Tiga Dinasty kekaisaran China telah menjadi penanda sejarah lahirnya Bantaeng. Kabupaten yang berada 120 KM dari Makassar ini, menetapkan hari lahirnya pada tanggal 7 Bulan 12 Tahun 1254. Tahun dimana Wayne A. Bougas, seorang arkeolog Amerika membuktikannya dengan temuan keramik yang berasal dari dinasti Sung yang berkuasa di daratan Cina tahun 960-1279. Selain Dinasti Sung, juga ditemukan keramik yang berasal dari Dinasti Yuan (1279-1368)
![]() |
Lokasi Wisata Sejarah Gua Batu Ejayya, tempat ditemukannya berbagai artefak sejarah |
Adapun dinasti Ming, menandai kehadirannya dengan sebuah guci yang didalamnya terdapat bongkahan emas murni. Guci itu, kini masih terlihat di kubah Masjid Tua Tompong yang dibangun 1887 oleh Raja Bantaeng, Karaeng Panawang. Guci dari dinasti Ming yang telah mengukuhkan penyatuan Cina ini, dibawah sendiri oleh para pedagang Cina. Pedagamg Cina di Bantaeng, telah bermukim pertama kali, di sebuah kampung yang bernama Lembang Cina.

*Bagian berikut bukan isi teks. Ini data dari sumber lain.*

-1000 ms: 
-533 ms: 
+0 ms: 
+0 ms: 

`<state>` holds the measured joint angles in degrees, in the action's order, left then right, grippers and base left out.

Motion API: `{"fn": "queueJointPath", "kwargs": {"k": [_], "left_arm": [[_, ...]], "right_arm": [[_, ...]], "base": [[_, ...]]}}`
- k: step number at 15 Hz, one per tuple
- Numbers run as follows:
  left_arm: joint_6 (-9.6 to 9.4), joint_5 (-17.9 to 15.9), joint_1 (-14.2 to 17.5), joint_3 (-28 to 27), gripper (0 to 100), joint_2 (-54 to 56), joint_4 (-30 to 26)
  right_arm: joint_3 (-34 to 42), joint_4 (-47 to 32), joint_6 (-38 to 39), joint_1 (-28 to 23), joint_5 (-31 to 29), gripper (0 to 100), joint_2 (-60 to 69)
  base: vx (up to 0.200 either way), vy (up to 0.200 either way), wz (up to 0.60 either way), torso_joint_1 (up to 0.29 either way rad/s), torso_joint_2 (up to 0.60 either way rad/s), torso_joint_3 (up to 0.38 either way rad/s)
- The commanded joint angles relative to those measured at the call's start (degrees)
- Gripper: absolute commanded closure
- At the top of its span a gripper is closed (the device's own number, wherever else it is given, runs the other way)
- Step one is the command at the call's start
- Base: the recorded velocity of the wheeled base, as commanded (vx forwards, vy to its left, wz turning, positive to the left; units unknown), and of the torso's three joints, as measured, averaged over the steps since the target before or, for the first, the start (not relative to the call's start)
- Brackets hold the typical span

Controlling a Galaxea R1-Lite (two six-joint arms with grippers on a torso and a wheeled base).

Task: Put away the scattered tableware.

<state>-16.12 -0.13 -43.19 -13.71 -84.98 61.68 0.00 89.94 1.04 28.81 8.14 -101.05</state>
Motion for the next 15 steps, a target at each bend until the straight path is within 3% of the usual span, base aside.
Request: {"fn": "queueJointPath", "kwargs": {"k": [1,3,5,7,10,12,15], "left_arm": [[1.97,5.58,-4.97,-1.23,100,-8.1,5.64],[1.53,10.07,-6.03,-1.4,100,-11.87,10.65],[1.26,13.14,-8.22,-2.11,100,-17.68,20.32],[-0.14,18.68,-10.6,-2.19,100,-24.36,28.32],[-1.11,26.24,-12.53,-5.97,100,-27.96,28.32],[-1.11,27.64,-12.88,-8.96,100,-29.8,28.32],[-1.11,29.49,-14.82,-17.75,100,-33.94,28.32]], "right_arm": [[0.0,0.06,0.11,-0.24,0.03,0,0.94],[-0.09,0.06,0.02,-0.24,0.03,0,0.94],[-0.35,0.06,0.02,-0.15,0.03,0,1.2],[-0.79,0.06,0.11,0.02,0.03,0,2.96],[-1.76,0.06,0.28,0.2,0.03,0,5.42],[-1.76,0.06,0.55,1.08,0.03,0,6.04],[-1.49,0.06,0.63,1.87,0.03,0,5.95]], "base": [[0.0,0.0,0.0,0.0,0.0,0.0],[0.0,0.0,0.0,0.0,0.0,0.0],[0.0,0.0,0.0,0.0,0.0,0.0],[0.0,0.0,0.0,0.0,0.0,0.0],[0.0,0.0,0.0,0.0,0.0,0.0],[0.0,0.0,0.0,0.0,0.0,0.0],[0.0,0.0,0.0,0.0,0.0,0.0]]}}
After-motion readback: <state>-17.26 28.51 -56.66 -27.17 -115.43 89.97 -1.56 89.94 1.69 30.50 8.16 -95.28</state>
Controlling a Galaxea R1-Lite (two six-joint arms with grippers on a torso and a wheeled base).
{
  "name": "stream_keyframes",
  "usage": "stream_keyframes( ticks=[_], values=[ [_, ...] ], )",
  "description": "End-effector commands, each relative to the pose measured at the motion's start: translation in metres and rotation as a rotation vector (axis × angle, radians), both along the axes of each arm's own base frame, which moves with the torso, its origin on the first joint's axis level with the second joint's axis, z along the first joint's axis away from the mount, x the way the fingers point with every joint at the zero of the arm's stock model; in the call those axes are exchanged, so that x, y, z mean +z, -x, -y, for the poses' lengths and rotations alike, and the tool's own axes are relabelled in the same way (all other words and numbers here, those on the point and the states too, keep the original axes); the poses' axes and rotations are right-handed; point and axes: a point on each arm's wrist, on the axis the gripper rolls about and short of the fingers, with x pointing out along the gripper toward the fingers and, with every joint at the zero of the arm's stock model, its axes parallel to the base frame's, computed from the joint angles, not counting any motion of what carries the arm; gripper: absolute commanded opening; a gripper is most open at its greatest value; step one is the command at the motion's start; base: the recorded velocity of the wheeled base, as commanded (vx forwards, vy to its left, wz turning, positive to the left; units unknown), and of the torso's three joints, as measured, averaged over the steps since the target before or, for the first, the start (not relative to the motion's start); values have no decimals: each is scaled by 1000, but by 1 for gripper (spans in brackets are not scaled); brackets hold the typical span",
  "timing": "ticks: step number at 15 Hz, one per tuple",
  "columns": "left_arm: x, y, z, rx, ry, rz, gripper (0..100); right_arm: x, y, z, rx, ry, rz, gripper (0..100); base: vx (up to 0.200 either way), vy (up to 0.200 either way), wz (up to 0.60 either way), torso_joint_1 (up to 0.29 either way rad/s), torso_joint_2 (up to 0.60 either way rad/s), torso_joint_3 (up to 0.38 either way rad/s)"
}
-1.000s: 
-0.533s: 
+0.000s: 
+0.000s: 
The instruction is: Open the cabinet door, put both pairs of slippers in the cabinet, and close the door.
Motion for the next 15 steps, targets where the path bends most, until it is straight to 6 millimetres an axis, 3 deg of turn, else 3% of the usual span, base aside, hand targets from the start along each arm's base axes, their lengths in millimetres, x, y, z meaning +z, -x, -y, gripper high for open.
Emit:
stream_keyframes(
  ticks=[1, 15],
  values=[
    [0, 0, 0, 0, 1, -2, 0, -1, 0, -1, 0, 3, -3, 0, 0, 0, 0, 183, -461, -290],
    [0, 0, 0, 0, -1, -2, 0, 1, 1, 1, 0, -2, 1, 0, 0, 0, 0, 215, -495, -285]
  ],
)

Selain keterkaitan dengan Cina ini, Bantaeng juga tercatat dalam ekspedisi Mahapatih Gaja Mada. Tahun 1254 dalam atlas sejarah Dr. Muhammad Yamin, telah dinyatakan wilayah Bantaeng sudah ada, ketika kerajaan Singosari dibawah pemerintahan Raja Kertanegara memperluas wilayahnya ke daerah timur Nusantara untuk menjalin hubungan niaga pada tahun 1254-1292. Bantaeng tercatat dalam kitab negarakertagama dengan sebutan “buttayya ri bantayang”.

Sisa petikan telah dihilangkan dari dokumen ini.